Flirting with emojis: a user’s guide
People seeking romance have always adapted whatever tools are available to them in the hunt for love. For our prehistoric ancestors it was a stout club and a warm cave (Stop it! They’re not euphemisms) that guaranteed a surge of affection.
Over the ages other seduction aids have been deployed with great success, such as poetry, music, flowers, chocolate, jewelry, song, food, art and cars. Now here we are in the 21st century and technology has gifted us yet another way of telling someone we like the cut of their cloth – emojis.
Before emojis came along we only had the humble “x” as a flirting symbol. In its basic form it represented a kiss. Depending on how many you used it could also be used to express various states of infatuation, from friendship all the way up to love. A lack of exes could also signal impending heartache. But the x has limitations.
It’s not good for nuance, and it’s a big leap for some people to go straight to the x when a bit of nudge nudge wink wink might be more appropriate to begin with. That’s why emojis are now so common. They allow people to give off all sorts of signals without having to convey them in words.
There is a view among some people though that emojis have no flirting value at all, a fact verified by some eharmony data that indicates about 60 percent of Aussies wouldn’t use them in the pursuit of romance, particularly single men. But nearly half (44 percent) of single women, on the other, would feel flattered by a flirty emoji, so maybe you should put aside your animosity towards the little troopers, fellas.
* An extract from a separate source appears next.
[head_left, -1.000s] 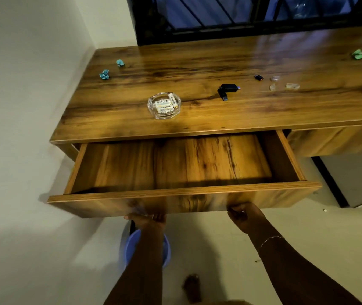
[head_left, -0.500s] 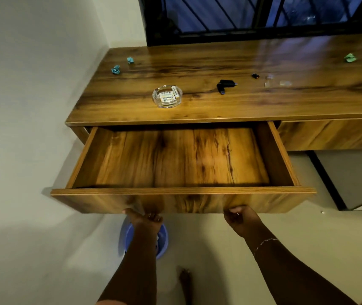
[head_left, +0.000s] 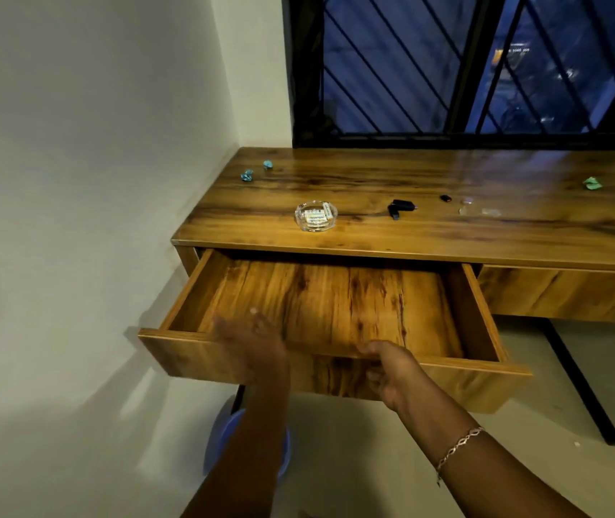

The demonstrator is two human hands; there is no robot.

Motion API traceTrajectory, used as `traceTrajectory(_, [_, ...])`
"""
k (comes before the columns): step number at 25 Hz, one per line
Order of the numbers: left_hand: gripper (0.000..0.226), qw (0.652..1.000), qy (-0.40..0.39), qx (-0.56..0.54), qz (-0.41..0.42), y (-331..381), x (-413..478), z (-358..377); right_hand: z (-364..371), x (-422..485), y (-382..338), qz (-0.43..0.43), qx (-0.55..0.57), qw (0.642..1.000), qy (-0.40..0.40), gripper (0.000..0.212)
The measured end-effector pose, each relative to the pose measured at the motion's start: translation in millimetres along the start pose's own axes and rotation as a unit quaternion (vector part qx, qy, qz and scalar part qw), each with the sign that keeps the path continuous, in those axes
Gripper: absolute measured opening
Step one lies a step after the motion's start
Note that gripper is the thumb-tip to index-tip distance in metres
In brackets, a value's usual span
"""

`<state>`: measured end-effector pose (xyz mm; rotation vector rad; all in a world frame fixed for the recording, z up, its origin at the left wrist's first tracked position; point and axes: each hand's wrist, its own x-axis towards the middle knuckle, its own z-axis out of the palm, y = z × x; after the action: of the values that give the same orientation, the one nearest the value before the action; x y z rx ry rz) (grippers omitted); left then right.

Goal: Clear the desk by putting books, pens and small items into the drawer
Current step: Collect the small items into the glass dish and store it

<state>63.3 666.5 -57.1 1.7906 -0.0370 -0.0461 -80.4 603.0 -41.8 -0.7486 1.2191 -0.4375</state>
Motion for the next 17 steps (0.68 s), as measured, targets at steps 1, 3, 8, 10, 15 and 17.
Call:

The more educated someone is the more likely they are to find a flirty emoji romantic – the data shows that more than half (56 percent) of Aussie singles with higher education think they are a great way to break the ice with someone they are keen to flirt with. Maybe they just have more active imaginations.
To borrow from George Orwell, all emojis are created equal but some are more equal to others. There are pitfalls for the unwary emoji sender, so eharmony has created an essential guide to help you get started on your emoji journey.
- Don’t send an emoji that looks like it would horrify a nun. Or something you wouldn’t want to step in. The eggplant symbol, for example, is open to wild interpretation.
- Colour is important, particularly with hearts. Red means love, green means envy … or the sender may be a vegan. Be vigilant.
- Don’t use too many. One or two well-directed emojis will hit the target, while machine-gunning someone with them could kill off romance.
- Learn some words. They’re still a useful means of communication. Don’t let the emojis do all the talking.
- Remember, they’re just emojis. Don’t read TOO much into them.